Pour apprécier un tel caractère, ces derniers doivent se situer au moment des manœuvres frauduleuses [12].

L’escroquerie par événement chimérique ne pourrait être retenue que si ledit événement n’était pas réalisable au moment et dans les conditions où il a été proposé par l’escroc.

Aussi bien, les juges du fond, se montrent parfois trop exigeants, dans le cas où, ils ont considéré comme escroc celui qui avait fait croire à une personne qu’il lui donnait en location un appartement dont il n’était pas propriétaire, mais que la victime a, par la suite, pu obtenir du vrai propriétaire [13].

Les manœuvres frauduleuses peuvent, en outre, avoir pour but de faire naître chez la victime la crainte d’un accident ou une maladie [14].

Entre également dans cette hypothèse la crainte d’une surenchère que l’escroc a provoqué chez l’adjudicataire d’un immeuble, auquel il s’est présenté comme éventuel acquéreur et s’est fait remettre des fonds pour ne pas surenchérir, alors qu’en réalité, il n’avait ni l’intention ni la possibilité de procéder à un tel achat [15].

Sans oublier aussi le scandale célèbre, celui du Panama [16].

Avocat stagiaire

[1Cass. crim. fr., 25 juillet 1978, pourvoi n° : 77-93582.

[2DELMAS-MARTY Mireille, Droit pénal des affaires : les infractions, 3ème éd., PUF, Paris, 1979, p. 15.

[3Cass. crim. fr., 15 mars 2016, pourvoi n° : 70-92124.

[4Cass. crim. fr., 14 mars 1979, pourvoi n° : 78-91112.

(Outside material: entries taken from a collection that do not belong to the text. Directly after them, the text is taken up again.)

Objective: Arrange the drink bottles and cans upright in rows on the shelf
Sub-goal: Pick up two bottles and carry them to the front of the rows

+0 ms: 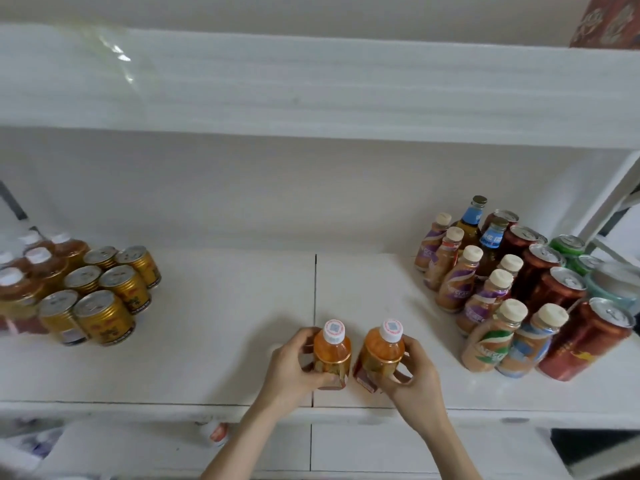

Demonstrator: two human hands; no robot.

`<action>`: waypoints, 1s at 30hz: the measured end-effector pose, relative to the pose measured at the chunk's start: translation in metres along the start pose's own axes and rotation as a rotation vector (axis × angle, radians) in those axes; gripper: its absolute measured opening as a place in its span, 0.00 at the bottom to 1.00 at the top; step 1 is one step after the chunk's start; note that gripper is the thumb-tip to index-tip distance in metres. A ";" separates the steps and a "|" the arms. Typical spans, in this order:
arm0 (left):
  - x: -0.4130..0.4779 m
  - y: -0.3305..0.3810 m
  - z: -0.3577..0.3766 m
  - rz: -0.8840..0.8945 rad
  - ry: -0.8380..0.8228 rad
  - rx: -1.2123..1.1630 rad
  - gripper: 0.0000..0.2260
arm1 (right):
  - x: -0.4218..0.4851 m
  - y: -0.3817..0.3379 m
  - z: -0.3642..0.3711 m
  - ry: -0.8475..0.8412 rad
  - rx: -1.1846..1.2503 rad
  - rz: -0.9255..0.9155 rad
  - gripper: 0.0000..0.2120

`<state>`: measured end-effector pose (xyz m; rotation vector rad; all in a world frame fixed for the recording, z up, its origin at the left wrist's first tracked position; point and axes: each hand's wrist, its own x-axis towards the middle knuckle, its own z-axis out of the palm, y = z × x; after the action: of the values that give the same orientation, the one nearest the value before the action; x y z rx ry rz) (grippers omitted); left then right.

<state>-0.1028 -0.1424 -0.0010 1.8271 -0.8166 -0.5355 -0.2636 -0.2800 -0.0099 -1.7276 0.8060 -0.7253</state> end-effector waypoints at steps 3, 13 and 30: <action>-0.018 -0.006 -0.041 0.020 -0.010 0.017 0.27 | -0.021 -0.014 0.033 0.012 0.017 0.017 0.28; -0.048 -0.037 -0.136 0.005 -0.011 0.070 0.28 | -0.054 -0.050 0.129 -0.042 0.020 -0.004 0.29; -0.062 -0.117 -0.323 -0.032 0.048 0.082 0.30 | -0.076 -0.103 0.321 -0.166 -0.025 -0.020 0.30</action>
<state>0.1103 0.1343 0.0132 1.9239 -0.7876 -0.4828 -0.0380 -0.0190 -0.0037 -1.7947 0.6873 -0.5787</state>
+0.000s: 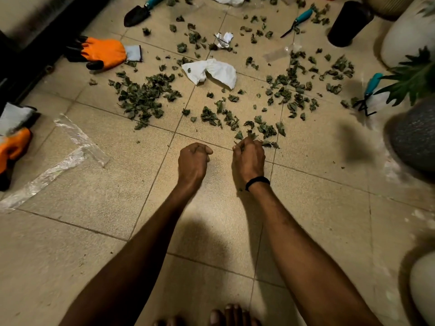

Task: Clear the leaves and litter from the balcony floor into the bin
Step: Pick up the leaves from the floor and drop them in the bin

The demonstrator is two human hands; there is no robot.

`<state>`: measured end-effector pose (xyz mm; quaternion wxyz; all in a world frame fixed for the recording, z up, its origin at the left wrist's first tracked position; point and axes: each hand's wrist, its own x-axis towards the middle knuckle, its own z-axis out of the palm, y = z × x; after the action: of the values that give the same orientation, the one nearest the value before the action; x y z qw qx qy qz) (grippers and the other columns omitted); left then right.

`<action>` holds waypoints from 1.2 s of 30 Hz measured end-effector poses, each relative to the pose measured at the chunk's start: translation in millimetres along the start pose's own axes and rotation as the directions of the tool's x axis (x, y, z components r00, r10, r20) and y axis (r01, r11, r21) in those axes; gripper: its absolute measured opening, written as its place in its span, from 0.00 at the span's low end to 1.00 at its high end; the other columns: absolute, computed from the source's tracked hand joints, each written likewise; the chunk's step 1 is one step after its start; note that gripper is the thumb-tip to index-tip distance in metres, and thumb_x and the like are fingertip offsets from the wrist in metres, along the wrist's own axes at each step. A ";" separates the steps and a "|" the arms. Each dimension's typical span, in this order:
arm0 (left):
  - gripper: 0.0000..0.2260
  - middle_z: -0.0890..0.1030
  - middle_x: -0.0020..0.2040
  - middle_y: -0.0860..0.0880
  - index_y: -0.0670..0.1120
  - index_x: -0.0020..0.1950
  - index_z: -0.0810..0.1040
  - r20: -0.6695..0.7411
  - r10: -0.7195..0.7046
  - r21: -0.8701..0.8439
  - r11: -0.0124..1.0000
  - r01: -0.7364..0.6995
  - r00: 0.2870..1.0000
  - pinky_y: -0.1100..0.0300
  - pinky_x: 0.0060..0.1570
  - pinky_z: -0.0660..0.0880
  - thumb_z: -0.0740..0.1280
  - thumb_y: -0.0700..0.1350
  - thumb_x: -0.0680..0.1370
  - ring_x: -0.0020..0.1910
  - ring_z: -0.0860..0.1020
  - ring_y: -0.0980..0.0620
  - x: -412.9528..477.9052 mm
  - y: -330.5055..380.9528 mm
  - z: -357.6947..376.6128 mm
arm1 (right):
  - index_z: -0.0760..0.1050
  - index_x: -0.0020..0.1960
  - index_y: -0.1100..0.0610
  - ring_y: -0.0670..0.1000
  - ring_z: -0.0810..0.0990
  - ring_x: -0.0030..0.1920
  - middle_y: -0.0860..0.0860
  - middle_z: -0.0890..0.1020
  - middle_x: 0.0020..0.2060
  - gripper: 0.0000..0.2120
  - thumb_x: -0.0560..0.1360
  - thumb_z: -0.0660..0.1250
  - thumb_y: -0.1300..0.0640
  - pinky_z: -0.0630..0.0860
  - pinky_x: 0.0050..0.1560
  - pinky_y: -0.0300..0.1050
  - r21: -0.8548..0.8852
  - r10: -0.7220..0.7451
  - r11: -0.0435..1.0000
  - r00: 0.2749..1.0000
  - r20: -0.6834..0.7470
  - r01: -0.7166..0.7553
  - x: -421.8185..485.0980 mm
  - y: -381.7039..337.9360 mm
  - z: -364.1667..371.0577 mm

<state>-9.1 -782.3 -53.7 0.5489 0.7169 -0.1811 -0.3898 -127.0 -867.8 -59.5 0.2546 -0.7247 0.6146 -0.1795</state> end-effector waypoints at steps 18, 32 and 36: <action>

[5Cass. crim. fr., 9 janvier 1978, pourvoi n° : 77-92241.

[6Mireille DELMAS-MARTY, op. cit., p. 17.

[7ROBERT Jacques-Henri ; MATSOPOULOU Haritini, « Traité de droit pénal des affaires », 1ère éd., PUF, Paris, 2004, p. 52. « à propos d’une personne qui se faisait remettre des sommes d’argent en prétendant les distribuer aux juges, pour obtenir la mise en liberté de détenus ou la remise d’amendes ».

[8Cass. crim. fr., 11 octobre 1966, pourvoi n° : 66-90520.

[9Cass. crim. fr., 7 décembre 2016, pourvoi n° : 15-84954.

[10Cass. crim. fr., 14 mars 1967, pourvoi n° : 66-92369.

[11Cass. crim. fr., 16 avril 1975, pourvoi n° : 74-91418.

[12Jacques-Henri ROBERT ; Haritini MATSOPOULOU, op. cit., p. 54.

[13Cass. crim. fr., 11 octobre 1966, pourvoi n° : 65-93403.

[14Cass. crim. fr., 16 octobre 2016, pourvoi n° : 12-81532. Il s’agit en fait : « Le fait d’user de manœuvres frauduleuses consistant à proposer un test de personnalité, sans valeur scientifique, conçu pour donner de mauvais résultats, suivi de propositions de vente de services et d’ouvrages censés résoudre les difficultés décelées, et en incitant les victimes, par des pratiques particulièrement offensives, à remettre des sommes d’argent importantes, constitue une escroquerie ».

[15Jacques-Henri ROBERT ; Haritini MATSOPOULOU, op. cit., p. 55.

[16JEANDIDIER Wilfrid, « Droit pénal des affaires », 6ème éd., Dalloz, Paris, 2005, pp. 10-11.